Report: ISIL to Release Hostage ahead of Holidays as Goodwill Gesture
إقرأ هذا الخبر بالعربيةThe relatives of abducted soldiers and policemen were informed by an international side that the Islamic State of Iraq and the Levant group is ready to release a hostage before the holidays as a goodwill gesture.
According to Ad Diyar newspaper published on Thursday, the relatives said that ISIL's initiative is to press the Lebanese state to change its maneuvers and its techniques in dealing with the abduction ordeal.
Health Minister Wael Abou Faour, who has been highly informed on the case, expressed hope in comments published in the daily that Progressive Socialist Party leader MP Walid “Jumblat wouldn't ask him to reveal all the aspects of the case.”
Abou Faour continuously headed to the protest camp of the relatives of the captives in Beirut's Riad Solh Square and persuaded them to open roads, vowing that the state will resolve the hostage crisis.
Sources close to the negotiations with the jihadists told the newspaper that the cabinet didn't receive yet any serious pledge from ISIL or the al-Qaida-affiliate al-Nusra Front that they will not harm any soldier or policeman.
The comments come a day after Salafist cleric Sheikh Salem al-Rafehi revealed that he urged Islamist militant Anas Sharkas, who is also known as Abu Ali al-Shishani, not to harm any of the remaining captive servicemen in his custody.
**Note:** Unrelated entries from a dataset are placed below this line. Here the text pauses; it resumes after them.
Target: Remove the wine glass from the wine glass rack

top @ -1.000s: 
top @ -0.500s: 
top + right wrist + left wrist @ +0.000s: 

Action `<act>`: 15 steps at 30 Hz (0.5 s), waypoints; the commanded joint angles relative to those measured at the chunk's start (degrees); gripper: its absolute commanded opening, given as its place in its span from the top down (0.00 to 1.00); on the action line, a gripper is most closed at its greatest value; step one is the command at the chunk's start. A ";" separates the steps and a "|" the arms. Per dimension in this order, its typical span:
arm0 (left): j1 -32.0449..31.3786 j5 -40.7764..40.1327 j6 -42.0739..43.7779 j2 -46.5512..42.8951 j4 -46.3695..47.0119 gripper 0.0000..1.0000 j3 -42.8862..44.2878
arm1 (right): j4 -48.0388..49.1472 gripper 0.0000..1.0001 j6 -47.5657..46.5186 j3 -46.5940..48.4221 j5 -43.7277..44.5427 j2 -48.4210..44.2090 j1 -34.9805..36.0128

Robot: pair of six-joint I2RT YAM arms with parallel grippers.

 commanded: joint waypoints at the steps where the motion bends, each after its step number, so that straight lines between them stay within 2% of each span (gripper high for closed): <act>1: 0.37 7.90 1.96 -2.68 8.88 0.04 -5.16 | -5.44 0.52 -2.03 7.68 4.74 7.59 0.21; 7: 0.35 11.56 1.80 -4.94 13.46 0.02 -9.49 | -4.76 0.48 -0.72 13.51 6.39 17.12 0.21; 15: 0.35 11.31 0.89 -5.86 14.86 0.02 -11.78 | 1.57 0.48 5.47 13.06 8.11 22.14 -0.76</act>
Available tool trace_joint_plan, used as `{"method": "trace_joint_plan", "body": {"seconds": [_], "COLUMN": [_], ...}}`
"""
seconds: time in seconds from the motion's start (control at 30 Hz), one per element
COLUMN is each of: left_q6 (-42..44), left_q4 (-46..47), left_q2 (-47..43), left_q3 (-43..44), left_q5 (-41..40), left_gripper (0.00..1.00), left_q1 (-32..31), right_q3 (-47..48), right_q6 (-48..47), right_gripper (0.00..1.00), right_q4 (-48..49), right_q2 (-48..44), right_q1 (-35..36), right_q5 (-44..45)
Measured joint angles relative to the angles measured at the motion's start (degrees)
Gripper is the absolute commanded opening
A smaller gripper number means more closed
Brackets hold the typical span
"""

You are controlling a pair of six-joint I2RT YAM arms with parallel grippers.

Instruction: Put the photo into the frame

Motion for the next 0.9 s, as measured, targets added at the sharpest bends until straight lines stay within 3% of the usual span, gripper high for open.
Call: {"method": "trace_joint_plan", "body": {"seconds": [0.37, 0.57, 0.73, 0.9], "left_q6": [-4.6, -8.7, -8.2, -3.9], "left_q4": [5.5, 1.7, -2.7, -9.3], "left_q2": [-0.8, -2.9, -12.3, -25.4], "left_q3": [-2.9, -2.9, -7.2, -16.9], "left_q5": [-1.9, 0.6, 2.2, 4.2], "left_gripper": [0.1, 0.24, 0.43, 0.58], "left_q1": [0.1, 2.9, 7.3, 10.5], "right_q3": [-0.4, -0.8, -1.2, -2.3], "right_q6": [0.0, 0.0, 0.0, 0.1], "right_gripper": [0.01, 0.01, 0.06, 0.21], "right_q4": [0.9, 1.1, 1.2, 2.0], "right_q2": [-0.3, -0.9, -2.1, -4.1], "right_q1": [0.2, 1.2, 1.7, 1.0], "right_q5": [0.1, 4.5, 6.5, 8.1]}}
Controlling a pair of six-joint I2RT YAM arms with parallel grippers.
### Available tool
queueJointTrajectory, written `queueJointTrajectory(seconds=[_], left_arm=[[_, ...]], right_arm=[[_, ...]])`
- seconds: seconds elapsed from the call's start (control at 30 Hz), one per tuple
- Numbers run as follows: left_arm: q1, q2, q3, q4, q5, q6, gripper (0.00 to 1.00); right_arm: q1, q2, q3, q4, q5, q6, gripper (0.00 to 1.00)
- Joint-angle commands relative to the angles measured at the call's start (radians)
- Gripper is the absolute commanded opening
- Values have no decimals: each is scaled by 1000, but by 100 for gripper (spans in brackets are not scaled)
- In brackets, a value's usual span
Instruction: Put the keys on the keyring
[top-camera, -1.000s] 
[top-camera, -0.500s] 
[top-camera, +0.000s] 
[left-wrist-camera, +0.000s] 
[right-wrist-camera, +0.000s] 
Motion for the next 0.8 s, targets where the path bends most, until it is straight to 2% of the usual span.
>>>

Rafehi said that Shishani telephoned him to thank him for the effort exerted by the Muslim Scholars Committee over the case of his wife Ola al-Oqaili.
The relatives of the abducted soldiers and policemen called on Monday on the Muslim Scholars Committee to play a bigger role in the negotiations after Qatar withdrew from the case on Sunday.
However, the committee filed a request to be officially tasked by the state to follow up the case.
The committee is touring Lebanese officials to press negotiations forward.
The security force members were captured when the jihadists briefly overran Arsal in August, sparking fierce battles with Lebanese troops.
Four have been executed so far, and the jihadists have threatened to kill the remaining hostages unless there is a deal to free Islamist prisoners in Lebanon.